REVENUES are collected in most primitive ways by the Spanish City Fathers. As there are no important sources of public income, there are few transactions, however trifling, that do not pay tax and toll. Every man is suspected of smuggling and “false returns,” and it is a small bunch of garlic that escapes. Burly officials, often in shirt-sleeves and with club, lounge at all the entrances to the town, to levy duty upon any chance donkey-pannier or cart bringing in fruit and vegetables for sale. Frequently there are scenes of confusion, sometimes of violence. The government is determined that not a turnip, not a carrot, not a cabbage shall escape the yield of its due; and it is not to be denied that the poor farmer hopes fervently to smuggle in a wine-skin or two—a dozen of eggs, or some other article of price, among his cheaper commodities. As a rule, he fails; for, suspicious of over-much gesticulation and protestation, the official is quite likely to tumble out sacks, baskets, bundles and bales, and empty every one upon the ground, leaving the angry farmer to pick up and load again at his leisure.
Andalusia is a brown region stretching gravely between Cadiz and Granada. The effect of this landscape, all in low tones, upon natives of the green lands of America and England, is most depressing. The soil itself is red, and the grass grows so sparsely that the color of the ground crops up, giving impression of general sun-blight, broken here and there by the glimmering moonlight gray of an olive orchard, or the dark-green of an orange garden. The huts of the farmers are built of the red clay; the clothing of the population appears to be of the undyed wool of the brown sheep, while to add to the prevailing russet hue, the general occupation seems to be that of herding pigs on the plains—and the pigs are hideously brown also. It is said that they derive their color from feeding on the great brown bug, or beetle, which abounds in the soil. The traveller counts these feeding droves by the dozen, each with two lazy, smoking swineherds.
Travelling by rail over the Andalusian levels, one passes a succession of petty stations, villages of half a dozen houses each, where the only visible business appears to be in the hands of women, in the shape of one or two open-air tables, with pitchers and glasses, and a cow or goat tethered near in order to supply travellers, as the trains stop, with drinks of fresh milk.

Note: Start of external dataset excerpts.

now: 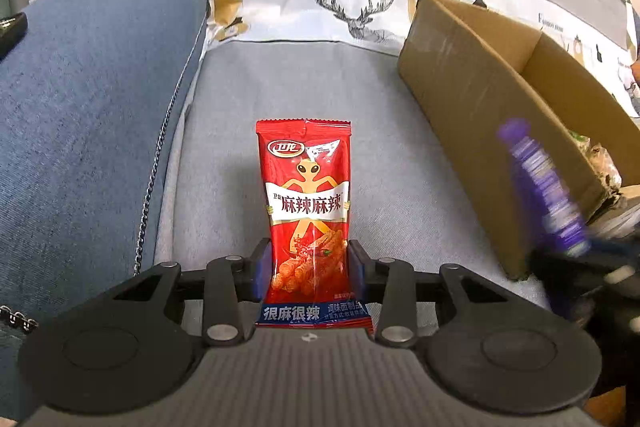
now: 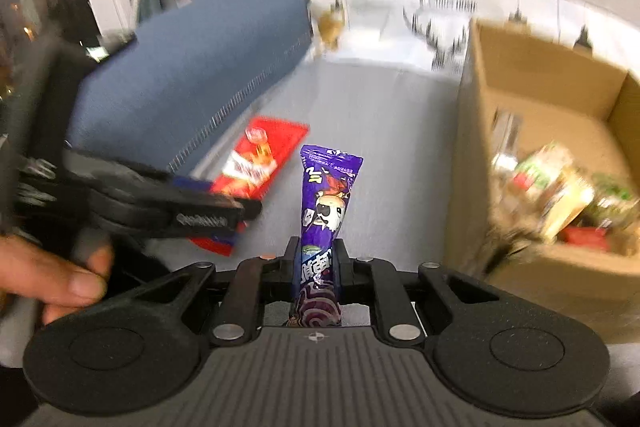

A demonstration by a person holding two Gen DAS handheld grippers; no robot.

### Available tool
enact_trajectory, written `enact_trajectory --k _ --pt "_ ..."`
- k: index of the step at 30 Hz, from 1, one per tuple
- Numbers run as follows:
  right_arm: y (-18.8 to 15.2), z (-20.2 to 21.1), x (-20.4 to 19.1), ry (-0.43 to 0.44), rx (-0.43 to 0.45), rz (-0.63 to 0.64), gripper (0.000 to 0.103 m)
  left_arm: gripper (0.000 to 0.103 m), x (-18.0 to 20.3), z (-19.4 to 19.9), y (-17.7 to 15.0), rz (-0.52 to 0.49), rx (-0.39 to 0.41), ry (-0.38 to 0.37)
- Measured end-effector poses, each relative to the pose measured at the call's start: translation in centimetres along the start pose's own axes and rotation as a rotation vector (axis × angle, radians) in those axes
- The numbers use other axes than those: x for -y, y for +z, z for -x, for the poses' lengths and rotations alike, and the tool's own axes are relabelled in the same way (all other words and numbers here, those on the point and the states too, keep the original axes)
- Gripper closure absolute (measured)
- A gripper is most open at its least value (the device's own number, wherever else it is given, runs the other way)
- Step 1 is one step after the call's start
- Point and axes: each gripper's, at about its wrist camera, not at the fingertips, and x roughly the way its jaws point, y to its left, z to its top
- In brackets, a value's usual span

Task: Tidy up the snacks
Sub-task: 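Carry the red spicy pack and purple lollipop over the box with both tools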

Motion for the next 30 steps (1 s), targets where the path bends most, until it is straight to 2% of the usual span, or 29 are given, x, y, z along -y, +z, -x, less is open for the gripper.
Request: enact_trajectory --k 4,8,16,19,24,27,30 --pt "0.1 4.4 1.2 0.005 0.129 0.003 0.088 0.060 0.0 0.2 -0.1 0.012 0.008 -0.001" --pt "0.1 7.9 4.0 -0.015 0.222 -0.028 0.088 0.060 0.1 0.3 -0.1 0.021 0.010 0.013" --pt "-1.0 12.8 12.5 -0.127 0.322 -0.133 0.088 0.060 1.3 0.4 -0.1 -0.012 0.030 0.072" --pt "-1.1 13.1 16.2 -0.170 0.351 -0.196 0.088 0.060 1.6 1.1 -0.2 -0.008 0.065 0.086" --pt "-1.8 12.9 21.7 -0.234 0.410 -0.291 0.088 0.060 1.7 2.5 -0.3 0.061 0.089 0.098" --pt "-2.3 12.1 23.8 -0.240 0.425 -0.359 0.088 0.060 2.4 3.2 0.2 0.109 0.081 0.087" --pt "-2.4 11.3 24.4 -0.222 0.447 -0.379 0.088 0.060 4.5 4.1 1.6 0.093 0.110 0.068"
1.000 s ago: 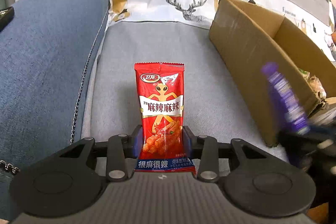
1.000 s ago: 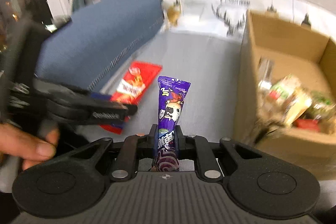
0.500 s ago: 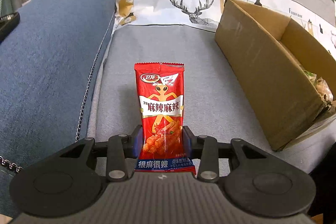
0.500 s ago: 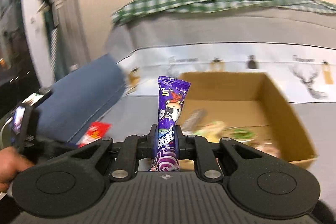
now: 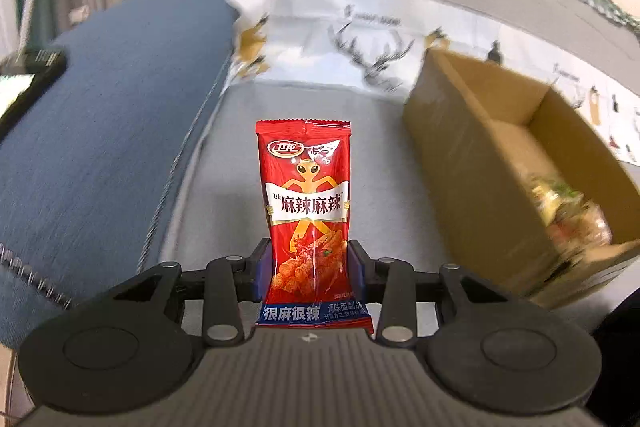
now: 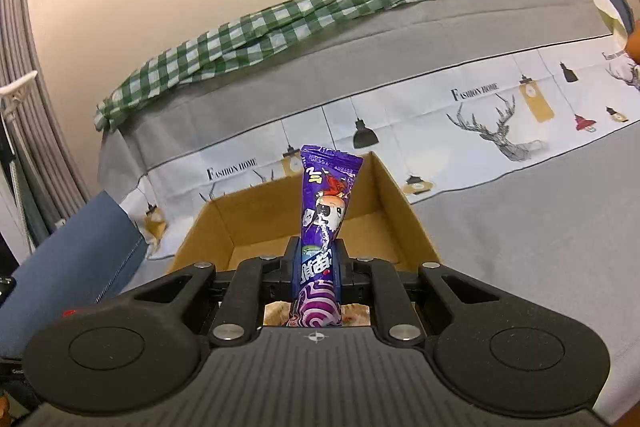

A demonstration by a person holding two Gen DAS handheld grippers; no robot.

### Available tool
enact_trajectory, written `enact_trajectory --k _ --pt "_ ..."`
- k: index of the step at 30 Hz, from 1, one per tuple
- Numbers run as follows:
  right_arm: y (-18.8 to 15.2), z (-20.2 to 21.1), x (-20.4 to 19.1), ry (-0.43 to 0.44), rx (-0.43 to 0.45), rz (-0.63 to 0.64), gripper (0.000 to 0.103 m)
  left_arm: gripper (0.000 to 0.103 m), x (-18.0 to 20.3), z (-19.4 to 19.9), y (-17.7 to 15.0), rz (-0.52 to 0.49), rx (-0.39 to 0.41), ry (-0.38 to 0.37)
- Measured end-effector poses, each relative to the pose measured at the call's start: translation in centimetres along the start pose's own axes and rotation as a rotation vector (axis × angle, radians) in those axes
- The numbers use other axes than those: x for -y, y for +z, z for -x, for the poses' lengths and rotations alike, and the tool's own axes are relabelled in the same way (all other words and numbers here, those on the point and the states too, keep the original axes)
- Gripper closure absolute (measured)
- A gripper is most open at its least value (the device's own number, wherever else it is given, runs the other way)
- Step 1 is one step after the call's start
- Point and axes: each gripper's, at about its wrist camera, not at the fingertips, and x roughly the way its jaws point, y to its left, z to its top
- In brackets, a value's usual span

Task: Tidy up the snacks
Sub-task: 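Carry the red spicy pack and purple lollipop over the box with both tools, then open both tools to drop the snacks into the box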

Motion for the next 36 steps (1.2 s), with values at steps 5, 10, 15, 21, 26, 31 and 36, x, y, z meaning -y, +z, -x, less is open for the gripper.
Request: enact_trajectory --k 5,10,15,21,26,31,36 --pt "0.0 -2.2 0.1 0.013 -0.039 -0.012 0.088 0.060 5.3 1.1 3.9 -0.039 0.082 -0.080" --pt "0.1 -3.4 0.5 0.007 -0.077 -0.037 0.087 0.060 11.6 0.7 8.0 -0.081 0.148 -0.180" --pt "0.0 -3.4 0.6 0.017 -0.079 -0.041 0.087 0.060 17.5 -0.5 11.1 -0.133 0.189 -0.258" --pt "0.0 -3.8 0.5 0.018 -0.089 -0.026 0.087 0.060 22.0 -2.9 12.6 -0.191 0.181 -0.294" --pt "-0.1 -4.0 0.2 0.017 -0.100 -0.005 0.086 0.053 23.8 -4.6 13.3 -0.210 0.158 -0.299" --pt "-0.1 -4.6 0.1 -0.070 -0.128 0.006 0.013 0.016 22.6 -4.4 11.6 -0.194 0.145 -0.278" --pt "-0.2 -4.6 -0.3 -0.078 -0.132 0.037 0.009 0.009 19.3 -2.1 7.9 -0.116 0.179 -0.246"
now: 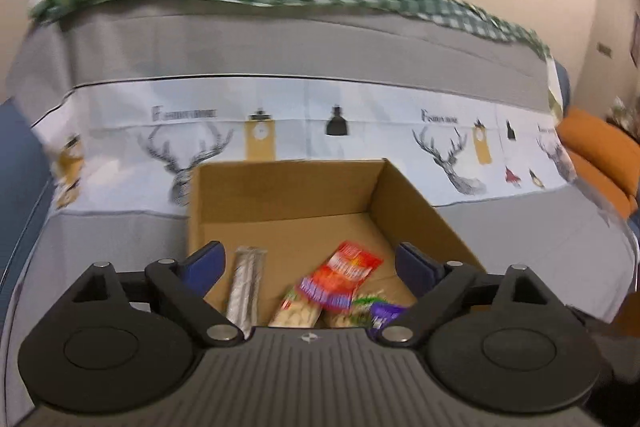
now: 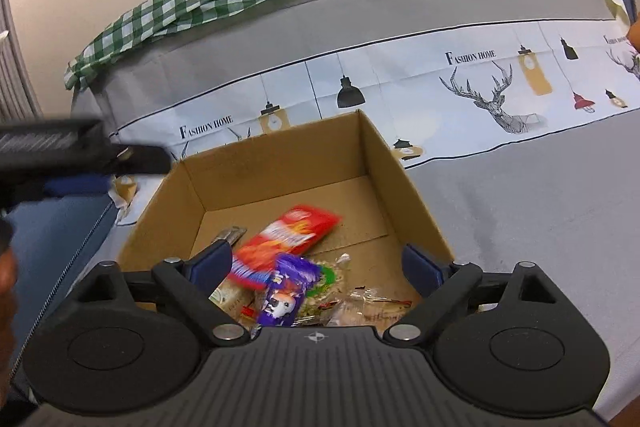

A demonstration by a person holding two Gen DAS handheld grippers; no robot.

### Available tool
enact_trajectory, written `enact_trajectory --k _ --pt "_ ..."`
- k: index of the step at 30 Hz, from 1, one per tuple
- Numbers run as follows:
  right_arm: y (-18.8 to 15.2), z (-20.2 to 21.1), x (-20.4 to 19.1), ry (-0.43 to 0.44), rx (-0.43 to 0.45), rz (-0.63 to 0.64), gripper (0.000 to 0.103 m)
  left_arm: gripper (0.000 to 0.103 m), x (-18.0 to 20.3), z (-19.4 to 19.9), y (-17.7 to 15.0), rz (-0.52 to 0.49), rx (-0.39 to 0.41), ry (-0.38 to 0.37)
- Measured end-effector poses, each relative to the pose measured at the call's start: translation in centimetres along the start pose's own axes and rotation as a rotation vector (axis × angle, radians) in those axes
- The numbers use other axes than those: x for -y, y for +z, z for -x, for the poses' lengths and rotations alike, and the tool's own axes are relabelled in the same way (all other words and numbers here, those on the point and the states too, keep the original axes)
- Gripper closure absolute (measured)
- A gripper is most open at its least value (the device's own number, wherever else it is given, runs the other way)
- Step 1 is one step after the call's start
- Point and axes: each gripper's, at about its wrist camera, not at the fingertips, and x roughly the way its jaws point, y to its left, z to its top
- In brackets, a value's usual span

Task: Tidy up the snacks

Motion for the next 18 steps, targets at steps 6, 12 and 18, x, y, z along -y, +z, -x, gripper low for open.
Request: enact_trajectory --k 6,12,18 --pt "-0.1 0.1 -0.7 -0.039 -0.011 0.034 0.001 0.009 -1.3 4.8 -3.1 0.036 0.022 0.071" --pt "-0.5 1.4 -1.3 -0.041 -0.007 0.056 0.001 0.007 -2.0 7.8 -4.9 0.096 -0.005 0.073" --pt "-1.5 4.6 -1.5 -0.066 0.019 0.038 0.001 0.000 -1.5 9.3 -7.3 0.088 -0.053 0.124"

MANY of the public buildings of Spanish cities stand as they were captured from the Moors. Sometimes, as in Cadiz, the town has received a coat of whitewash; but more frequently the only Spanish additions and improvements are a few crosses inlaid in the old cement, or a plaster Virgin niched, in rude contrast, beside some richly wrought Moorish door of horseshoe form. The town hall of Seville remains to-day as ten centuries ago.
The Spanish towns lie, for the most part, in the valley. The Moors usually chose the site for their cities with a view to the natural defences of mountain and river. The hills of course, remain, but the rivers, once full rushing tides, are now dried into stagnant shallow waters, a natural result in a country long uncultivated.
A favorite business with the young men among the mountain peasants is the breeding of poultry; not alone of fat pullets for the Christmas markets—that is a minor interest so far as enjoyment goes—but of choice young game cocks—cock-fighting being the staple, everyday national amusement, while the bullfight is to be regarded as fête and festival—“the taste of blood” is a welcome ingredient in any Spanish pleasure. All poultry is taken to market alive; the pullets, hanging head downwards, are slung in a bunch at the saddle bow, and the cocks are carried carefully in cages. Fowls are not a common article of food, as in France, but are, instead, a holiday luxury, and the costliest meat in the market.
Looking idly abroad as he crosses the Andalusian plains, the tourist on donkey-back notices the queer carts that take passengers from one station to another. These odd omnibuses are but rude carts, two-wheeled, and covered with coarse mats of pampas grass, and they are drawn by two, three, four or five donkeys harnessed tandem. On the rough, movable seats, gentlemen in broadcloth, and common folk with laced canvas shoes and peasant-bags, huddle together, all eating from the garlic-pots as they are passed, and drinking from the same wine-skin; this good fellowship of travellers is one of the unwritten laws of Spain. Meantime the sauntering boys of the roadside hop up on the cart behind with the identical vagrant joy experienced by the American urchin after a like achievement.